[LLVMdev] RFC: Binary format for instrumentation based profiling data (original) (raw)

Robinson, Paul Paul_Robinson at playstation.sony.com
Mon Mar 24 10:08:43 PDT 2014


We seem to have some agreement that two formats for instrumentation based profiling is worthwhile. These are that emitted by compiler-rt in the instrumented program at runtime (format 1), and that which is consumed by clang when compiling the program with PGO (format 2).

Format 1 -------- This format should be efficient to write, since the instrumented program should run with as little overhead as possible. This also doesn't need to be stable, and we can assume the same version of LLVM that was used to instrument the program will read the counter data. As such, the file format is versioned (so we can easily reject versions we don't understand) and consists basically of a memory dump of the relevant profiling counters.

The "same version" assertion isn't completely true, at a previous job we had clients who preferred not to regenerate profile data unless they actually had to (because it was a big pain and took a long time). But as long as the versioning is based on actual format changes, not just repurposing the current LLVM version number (making the previous data unusable for no technical reason), that's okay.

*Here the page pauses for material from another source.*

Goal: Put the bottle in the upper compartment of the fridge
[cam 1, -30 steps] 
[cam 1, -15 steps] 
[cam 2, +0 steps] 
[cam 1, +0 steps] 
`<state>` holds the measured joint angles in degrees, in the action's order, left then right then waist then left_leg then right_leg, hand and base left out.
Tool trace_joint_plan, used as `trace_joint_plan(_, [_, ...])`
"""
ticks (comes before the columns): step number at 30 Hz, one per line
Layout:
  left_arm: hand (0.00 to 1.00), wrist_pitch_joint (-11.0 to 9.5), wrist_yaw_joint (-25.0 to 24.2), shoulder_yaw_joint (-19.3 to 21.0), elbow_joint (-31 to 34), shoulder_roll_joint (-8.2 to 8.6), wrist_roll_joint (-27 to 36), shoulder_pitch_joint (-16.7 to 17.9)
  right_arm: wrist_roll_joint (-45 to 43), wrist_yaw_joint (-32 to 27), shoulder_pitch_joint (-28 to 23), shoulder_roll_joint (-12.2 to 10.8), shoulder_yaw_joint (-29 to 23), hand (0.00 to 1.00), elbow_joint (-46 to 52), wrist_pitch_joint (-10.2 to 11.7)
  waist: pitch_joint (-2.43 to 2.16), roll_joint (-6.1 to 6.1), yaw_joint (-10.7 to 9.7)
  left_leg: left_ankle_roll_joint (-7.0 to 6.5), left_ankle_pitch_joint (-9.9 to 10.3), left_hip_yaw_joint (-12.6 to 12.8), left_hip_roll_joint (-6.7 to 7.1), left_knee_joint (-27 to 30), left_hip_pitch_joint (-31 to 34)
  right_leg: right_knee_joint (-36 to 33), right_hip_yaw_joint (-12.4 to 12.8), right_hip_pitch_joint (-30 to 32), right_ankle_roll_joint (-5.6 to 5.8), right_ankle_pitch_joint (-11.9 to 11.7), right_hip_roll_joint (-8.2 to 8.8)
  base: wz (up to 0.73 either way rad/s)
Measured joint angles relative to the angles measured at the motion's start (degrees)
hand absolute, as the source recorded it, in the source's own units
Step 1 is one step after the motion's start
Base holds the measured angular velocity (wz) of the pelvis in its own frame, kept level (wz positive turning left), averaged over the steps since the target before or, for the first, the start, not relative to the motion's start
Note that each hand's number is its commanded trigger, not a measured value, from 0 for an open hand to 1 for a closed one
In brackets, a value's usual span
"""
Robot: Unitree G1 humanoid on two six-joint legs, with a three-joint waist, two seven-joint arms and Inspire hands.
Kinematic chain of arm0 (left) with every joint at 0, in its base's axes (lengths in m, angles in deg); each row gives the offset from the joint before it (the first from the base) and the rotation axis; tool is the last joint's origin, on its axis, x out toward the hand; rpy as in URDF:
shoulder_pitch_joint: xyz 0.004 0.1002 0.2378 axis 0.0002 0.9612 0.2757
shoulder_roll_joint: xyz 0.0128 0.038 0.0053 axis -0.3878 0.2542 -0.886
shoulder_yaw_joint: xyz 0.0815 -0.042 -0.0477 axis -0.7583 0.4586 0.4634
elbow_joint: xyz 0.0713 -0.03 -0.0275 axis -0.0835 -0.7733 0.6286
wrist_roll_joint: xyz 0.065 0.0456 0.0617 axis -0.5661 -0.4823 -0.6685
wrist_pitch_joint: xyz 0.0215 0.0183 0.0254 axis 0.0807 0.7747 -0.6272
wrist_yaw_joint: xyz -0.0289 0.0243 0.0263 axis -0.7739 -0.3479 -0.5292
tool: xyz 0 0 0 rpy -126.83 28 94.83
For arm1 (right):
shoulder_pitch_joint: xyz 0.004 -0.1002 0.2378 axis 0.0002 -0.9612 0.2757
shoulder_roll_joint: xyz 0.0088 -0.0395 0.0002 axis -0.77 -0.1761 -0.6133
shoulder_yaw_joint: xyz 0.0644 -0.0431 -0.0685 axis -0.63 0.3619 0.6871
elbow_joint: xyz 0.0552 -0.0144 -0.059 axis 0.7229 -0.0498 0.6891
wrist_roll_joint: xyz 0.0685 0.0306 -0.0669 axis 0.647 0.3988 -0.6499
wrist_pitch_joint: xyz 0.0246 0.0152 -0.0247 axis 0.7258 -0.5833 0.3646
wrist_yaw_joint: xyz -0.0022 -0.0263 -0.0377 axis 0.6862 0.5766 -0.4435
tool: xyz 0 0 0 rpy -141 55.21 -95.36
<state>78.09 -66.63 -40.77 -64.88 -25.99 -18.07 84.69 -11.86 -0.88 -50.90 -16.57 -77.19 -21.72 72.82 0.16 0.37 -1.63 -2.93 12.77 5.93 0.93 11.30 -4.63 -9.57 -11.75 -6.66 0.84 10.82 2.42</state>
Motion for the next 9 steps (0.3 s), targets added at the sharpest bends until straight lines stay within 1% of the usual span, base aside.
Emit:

As long as I'm bothering to say something, is there some way that the tools will figure out that you're trying to apply old data to new files that have changed in ways that make the old data inapplicable? Sorry if this has been brought up elsewhere and I just missed it. --paulr

Format 2 -------- This format should be efficient to read and preferably reasonably compact. We'll convert from format 1 to format 2 using llvm-profdata, and clang will use format 2 for PGO. Since the only particularly important operation in this use case is fast lookup, I propose using the on disk hash table that's currently used in clang for AST serialization/PTH/etc with a small amount of metadata in a header. The hash table implementation currently lives in include/clang/Basic and consists of a single header. Moving it to llvm and updating the clients in clang should be easy. I'll send a brief RFC separately to see if anyone's opposed to moving it.

Thoughts?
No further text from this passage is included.